“Aunque camine por cañadas oscuras nada temo, porque tú vas conmigo” (Sal 23,4).
Los caminos que tenemos que recorrer no siempre nos resultan claros y evidentes. Tanto en este mundo marcado por el pecado como también en nuestra vida personal y en el camino espiritual existen esas “cañadas oscuras” de las que habla el salmista. Pero nuestro Padre nunca nos deja desamparados si levantamos los ojos a Él. La fe y la confianza que se deriva de ella nos ayudan a no desanimarnos.
Pensemos en el Hijo de Dios en aquella hora oscura y dolorosa en Getsemaní, cuando los discípulos no pudieron darle el consuelo y la compañía que les había pedido, porque ellos mismos no supieron soportar aquellas tinieblas (cf. Mt 26,38-45). Sin embargo, cuando nuestro amado Señor, unido a la Voluntad del Padre, aceptó por nuestra causa la cruz que le esperaba, no se quedó desamparado: un ángel bajó del cielo y lo fortaleció –nos dicen las Escrituras (Lc 22,43), y Jesús pudo cumplir su misión hasta el final.

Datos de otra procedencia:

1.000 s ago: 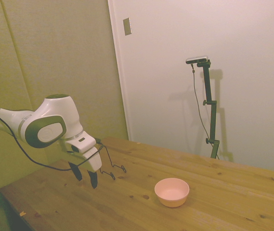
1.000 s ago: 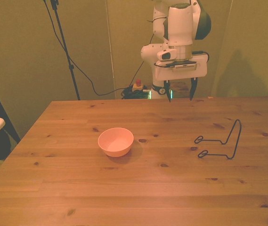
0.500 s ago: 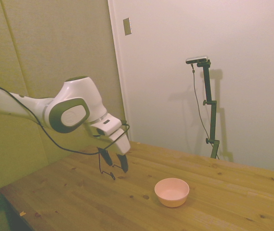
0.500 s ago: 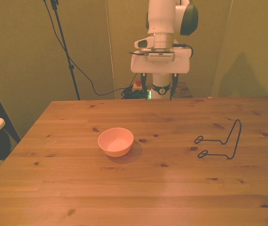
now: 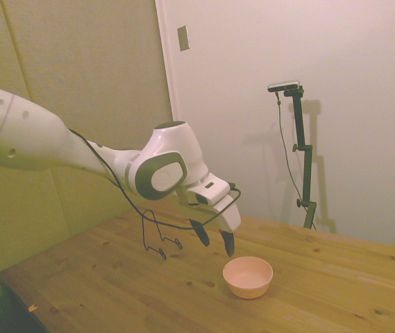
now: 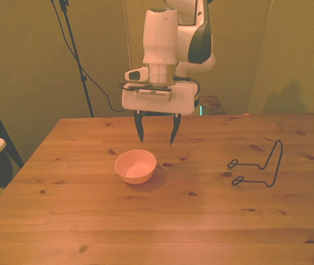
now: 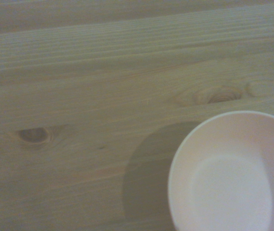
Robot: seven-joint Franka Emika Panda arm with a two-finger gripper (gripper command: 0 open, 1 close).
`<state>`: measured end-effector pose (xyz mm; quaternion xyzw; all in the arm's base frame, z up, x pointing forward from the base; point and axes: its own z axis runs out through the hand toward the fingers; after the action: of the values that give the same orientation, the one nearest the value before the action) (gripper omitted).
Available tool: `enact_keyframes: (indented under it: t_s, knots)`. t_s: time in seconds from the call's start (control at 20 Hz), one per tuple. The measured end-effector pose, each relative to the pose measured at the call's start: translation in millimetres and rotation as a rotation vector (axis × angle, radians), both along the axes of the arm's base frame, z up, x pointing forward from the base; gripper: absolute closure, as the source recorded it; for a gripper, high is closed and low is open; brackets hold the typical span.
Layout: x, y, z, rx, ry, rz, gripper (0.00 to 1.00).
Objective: Load the bowl
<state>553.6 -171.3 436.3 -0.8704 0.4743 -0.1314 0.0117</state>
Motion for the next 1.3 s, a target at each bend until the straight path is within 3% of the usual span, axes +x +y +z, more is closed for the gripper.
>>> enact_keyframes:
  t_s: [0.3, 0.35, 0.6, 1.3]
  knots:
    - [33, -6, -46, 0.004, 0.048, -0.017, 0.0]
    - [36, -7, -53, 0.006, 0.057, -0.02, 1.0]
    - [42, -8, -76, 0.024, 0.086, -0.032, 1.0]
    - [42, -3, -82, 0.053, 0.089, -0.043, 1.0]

Esto es lo que nuestro Padre ha dispuesto también para nosotros cuando seguimos al Señor. En las horas de más densa oscuridad y abandono que puedan sobrevenirnos, nuestro Padre siempre envía el ángel del consuelo y de la fortaleza para que podamos permanecer firmes y no perder la confianza.
Aunque nuestros sentimientos no lo perciban, nuestro Padre está particularmente presente en las “cañadas oscuras”. En esas horas, ya sea que atravesemos cañadas físicas o espirituales, Él nos llama a un acto de fe. Esto nos hará madurar y agradecer aún más al Señor, al experimentar con más intensidad que nunca que “Tú estás conmigo”.